# DIRECTIONS FOR THIS TASK
Filter the material below down to the lines with the word "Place" and give those lines.

<<<<

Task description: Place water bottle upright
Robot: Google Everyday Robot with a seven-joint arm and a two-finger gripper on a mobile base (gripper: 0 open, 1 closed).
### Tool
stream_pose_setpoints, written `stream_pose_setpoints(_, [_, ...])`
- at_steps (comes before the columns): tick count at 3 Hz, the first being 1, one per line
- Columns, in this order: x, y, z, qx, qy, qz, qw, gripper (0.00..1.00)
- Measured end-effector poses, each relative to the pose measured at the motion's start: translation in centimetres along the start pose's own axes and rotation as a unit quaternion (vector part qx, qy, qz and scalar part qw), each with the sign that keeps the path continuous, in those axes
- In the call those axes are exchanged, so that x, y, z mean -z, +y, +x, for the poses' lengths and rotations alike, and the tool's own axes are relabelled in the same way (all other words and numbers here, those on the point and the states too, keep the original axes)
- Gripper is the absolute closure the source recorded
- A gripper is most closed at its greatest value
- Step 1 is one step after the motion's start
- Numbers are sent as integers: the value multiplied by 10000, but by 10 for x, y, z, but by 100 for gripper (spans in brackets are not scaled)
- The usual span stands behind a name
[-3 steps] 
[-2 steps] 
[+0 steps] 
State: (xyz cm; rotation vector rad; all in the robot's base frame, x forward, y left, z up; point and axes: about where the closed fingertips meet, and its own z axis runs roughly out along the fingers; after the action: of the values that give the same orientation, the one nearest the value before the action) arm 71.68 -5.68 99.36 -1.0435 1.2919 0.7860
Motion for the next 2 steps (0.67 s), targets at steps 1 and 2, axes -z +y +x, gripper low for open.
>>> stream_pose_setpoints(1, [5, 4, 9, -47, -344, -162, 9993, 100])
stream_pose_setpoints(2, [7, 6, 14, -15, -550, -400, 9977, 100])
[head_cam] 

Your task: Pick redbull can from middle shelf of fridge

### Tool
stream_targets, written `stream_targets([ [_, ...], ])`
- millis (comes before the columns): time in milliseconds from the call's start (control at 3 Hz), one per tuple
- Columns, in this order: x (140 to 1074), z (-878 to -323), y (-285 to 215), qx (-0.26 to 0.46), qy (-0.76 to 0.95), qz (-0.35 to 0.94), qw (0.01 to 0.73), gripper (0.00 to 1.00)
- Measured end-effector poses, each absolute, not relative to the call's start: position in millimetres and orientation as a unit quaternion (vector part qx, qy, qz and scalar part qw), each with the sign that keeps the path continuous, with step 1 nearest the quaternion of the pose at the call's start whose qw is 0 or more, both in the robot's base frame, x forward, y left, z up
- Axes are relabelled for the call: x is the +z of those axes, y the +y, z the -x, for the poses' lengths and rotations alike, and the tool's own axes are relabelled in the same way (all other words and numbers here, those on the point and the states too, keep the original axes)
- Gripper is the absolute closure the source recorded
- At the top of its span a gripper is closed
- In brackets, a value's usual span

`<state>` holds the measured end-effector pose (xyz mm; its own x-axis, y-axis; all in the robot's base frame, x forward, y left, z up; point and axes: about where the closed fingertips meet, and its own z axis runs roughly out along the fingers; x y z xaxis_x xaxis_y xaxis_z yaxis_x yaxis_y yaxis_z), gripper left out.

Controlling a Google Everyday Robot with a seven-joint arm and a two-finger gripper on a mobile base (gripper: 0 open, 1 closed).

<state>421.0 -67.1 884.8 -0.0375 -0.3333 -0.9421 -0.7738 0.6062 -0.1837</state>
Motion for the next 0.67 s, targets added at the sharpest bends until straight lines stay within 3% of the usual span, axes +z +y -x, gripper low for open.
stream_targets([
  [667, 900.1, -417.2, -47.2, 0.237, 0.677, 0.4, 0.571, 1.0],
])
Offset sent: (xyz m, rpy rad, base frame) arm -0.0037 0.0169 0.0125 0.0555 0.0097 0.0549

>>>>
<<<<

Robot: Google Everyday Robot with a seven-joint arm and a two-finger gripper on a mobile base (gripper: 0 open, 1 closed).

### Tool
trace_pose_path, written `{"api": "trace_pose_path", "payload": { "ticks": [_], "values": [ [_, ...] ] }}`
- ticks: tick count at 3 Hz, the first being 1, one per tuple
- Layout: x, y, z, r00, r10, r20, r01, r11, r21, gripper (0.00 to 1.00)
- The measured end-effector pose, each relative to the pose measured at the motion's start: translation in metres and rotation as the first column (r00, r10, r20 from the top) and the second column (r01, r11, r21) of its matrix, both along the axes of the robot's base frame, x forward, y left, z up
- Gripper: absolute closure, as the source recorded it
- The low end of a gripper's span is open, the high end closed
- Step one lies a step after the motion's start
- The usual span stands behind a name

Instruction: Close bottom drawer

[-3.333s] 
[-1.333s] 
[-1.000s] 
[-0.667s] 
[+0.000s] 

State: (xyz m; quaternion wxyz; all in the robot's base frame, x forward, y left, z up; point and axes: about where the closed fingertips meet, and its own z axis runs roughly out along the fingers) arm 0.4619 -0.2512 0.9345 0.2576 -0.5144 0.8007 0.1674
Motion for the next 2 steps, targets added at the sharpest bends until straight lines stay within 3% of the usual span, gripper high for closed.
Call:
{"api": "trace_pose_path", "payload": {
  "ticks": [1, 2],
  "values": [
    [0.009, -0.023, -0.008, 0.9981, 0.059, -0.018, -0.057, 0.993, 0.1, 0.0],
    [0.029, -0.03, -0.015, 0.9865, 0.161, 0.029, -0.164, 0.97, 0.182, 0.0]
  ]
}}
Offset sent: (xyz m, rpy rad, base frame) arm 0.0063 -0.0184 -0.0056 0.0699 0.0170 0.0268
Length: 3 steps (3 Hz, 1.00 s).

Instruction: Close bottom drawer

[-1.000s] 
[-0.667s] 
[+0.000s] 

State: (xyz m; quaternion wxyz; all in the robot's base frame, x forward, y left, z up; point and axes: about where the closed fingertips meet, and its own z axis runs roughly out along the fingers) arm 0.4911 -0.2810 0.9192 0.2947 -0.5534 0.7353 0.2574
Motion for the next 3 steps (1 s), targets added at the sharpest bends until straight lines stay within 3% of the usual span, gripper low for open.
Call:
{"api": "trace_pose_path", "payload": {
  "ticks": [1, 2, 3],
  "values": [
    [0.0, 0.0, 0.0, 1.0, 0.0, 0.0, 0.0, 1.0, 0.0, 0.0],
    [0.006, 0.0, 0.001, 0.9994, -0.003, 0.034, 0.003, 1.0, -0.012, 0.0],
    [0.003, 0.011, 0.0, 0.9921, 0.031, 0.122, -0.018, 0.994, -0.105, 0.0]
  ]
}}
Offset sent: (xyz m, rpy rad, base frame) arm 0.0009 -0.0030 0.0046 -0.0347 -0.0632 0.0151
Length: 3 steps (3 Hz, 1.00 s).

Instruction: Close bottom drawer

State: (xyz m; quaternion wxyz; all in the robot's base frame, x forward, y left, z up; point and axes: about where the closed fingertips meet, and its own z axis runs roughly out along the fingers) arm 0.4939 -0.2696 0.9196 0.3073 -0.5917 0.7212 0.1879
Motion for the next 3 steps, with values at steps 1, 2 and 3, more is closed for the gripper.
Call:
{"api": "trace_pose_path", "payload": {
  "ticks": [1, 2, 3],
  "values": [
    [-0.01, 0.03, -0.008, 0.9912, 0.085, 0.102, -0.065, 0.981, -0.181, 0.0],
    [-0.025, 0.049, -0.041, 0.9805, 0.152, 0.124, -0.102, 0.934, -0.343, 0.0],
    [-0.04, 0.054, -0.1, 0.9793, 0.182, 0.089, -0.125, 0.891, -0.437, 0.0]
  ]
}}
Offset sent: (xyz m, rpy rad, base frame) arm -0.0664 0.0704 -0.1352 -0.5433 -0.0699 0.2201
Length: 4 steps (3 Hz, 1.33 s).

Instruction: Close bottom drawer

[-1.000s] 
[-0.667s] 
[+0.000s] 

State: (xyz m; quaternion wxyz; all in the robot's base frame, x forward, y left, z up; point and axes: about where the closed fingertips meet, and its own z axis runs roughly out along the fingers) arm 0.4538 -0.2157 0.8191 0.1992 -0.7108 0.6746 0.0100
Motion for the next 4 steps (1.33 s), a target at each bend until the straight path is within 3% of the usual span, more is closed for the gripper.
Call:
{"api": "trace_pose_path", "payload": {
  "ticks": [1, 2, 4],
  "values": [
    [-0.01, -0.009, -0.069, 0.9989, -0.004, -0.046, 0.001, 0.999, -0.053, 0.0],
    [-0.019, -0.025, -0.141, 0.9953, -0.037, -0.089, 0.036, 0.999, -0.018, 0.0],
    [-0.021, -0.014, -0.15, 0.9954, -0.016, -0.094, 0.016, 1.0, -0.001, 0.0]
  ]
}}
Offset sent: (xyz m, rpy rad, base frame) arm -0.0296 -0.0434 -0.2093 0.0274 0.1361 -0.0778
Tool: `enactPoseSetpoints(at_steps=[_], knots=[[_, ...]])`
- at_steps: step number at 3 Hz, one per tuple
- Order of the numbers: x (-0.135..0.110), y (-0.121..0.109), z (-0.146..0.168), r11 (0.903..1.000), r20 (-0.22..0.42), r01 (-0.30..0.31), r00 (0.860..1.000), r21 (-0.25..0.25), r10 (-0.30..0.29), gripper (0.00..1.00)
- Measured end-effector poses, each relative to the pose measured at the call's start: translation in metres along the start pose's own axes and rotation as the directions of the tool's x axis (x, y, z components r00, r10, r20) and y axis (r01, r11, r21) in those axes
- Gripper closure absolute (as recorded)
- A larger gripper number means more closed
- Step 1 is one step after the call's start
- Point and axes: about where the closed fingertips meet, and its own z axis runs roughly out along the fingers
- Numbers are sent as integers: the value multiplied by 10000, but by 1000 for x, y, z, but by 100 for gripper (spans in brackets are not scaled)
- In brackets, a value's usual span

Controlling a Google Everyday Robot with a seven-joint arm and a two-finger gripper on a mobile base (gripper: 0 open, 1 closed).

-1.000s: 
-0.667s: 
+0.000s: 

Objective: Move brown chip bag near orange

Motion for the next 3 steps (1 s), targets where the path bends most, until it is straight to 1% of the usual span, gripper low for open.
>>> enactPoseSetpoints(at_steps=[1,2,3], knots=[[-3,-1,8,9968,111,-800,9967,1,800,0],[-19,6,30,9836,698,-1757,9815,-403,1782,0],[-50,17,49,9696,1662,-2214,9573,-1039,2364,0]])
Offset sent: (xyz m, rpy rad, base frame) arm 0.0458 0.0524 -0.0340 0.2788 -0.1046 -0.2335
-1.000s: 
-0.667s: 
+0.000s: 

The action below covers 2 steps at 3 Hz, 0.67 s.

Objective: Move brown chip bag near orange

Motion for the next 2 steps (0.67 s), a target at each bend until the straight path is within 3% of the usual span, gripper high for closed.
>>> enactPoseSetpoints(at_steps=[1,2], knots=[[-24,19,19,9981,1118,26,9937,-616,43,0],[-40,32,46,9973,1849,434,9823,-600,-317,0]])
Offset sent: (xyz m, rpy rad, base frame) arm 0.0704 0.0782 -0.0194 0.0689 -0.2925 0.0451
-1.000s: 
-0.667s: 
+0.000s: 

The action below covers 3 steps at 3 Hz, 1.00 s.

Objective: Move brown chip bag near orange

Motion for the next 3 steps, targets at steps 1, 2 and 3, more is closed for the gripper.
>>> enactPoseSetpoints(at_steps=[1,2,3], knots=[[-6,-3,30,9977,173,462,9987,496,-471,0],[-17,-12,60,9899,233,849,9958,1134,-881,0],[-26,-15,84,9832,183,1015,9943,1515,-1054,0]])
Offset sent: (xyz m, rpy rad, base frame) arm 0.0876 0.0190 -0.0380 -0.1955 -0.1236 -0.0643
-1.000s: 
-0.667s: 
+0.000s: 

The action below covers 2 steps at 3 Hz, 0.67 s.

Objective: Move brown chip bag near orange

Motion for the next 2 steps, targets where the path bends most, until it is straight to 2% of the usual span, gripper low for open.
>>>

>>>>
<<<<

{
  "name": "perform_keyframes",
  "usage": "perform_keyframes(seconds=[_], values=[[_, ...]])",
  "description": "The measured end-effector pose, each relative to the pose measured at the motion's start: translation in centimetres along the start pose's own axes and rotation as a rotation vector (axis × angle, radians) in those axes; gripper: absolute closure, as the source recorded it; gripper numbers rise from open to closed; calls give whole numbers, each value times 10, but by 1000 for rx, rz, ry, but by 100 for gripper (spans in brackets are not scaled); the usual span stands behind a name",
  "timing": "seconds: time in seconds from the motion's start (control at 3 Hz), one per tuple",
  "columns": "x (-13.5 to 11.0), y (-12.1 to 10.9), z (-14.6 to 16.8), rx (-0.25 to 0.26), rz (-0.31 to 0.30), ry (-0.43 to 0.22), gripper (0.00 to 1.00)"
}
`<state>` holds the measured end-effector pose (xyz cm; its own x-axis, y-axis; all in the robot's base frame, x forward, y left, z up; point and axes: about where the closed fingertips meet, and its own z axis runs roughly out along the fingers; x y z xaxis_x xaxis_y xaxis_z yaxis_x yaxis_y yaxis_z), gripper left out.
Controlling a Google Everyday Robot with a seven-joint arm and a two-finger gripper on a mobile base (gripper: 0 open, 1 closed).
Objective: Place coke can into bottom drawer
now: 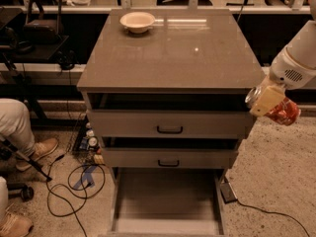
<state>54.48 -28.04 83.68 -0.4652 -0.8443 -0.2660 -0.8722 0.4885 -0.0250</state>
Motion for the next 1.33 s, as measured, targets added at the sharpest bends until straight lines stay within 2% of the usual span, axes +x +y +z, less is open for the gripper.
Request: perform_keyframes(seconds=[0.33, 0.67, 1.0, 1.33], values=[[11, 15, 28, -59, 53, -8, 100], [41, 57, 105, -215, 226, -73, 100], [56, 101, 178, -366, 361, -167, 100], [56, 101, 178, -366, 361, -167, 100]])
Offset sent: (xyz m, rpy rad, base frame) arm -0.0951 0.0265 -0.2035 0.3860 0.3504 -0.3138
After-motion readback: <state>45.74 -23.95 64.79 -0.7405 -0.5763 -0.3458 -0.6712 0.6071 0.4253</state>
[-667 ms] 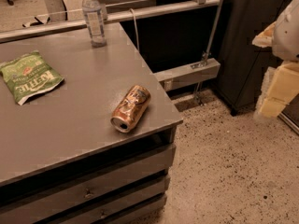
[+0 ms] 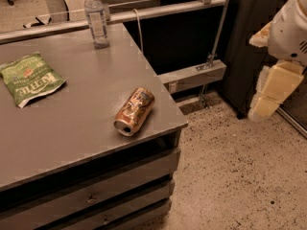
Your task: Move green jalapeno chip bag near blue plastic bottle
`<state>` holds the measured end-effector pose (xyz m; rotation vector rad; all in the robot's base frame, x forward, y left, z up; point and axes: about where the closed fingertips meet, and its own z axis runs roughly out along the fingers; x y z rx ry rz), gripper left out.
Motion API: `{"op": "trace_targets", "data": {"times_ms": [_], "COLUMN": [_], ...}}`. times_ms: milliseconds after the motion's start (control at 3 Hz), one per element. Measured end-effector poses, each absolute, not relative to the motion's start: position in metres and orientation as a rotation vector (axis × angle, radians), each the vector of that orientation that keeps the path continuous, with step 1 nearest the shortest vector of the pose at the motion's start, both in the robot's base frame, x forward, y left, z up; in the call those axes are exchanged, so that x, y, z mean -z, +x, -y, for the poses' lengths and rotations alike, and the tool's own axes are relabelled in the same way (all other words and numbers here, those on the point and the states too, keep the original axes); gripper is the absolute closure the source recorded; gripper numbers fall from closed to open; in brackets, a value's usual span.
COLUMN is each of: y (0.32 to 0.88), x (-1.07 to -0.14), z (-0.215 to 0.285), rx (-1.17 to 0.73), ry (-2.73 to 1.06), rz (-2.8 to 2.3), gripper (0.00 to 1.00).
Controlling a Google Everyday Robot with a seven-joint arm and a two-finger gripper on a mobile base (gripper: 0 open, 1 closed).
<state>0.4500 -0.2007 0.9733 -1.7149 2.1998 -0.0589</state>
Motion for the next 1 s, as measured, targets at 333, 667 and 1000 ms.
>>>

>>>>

# RESULT OF THE TASK
Task description: Place water bottle upright
Objective: Place coke can into bottom drawer

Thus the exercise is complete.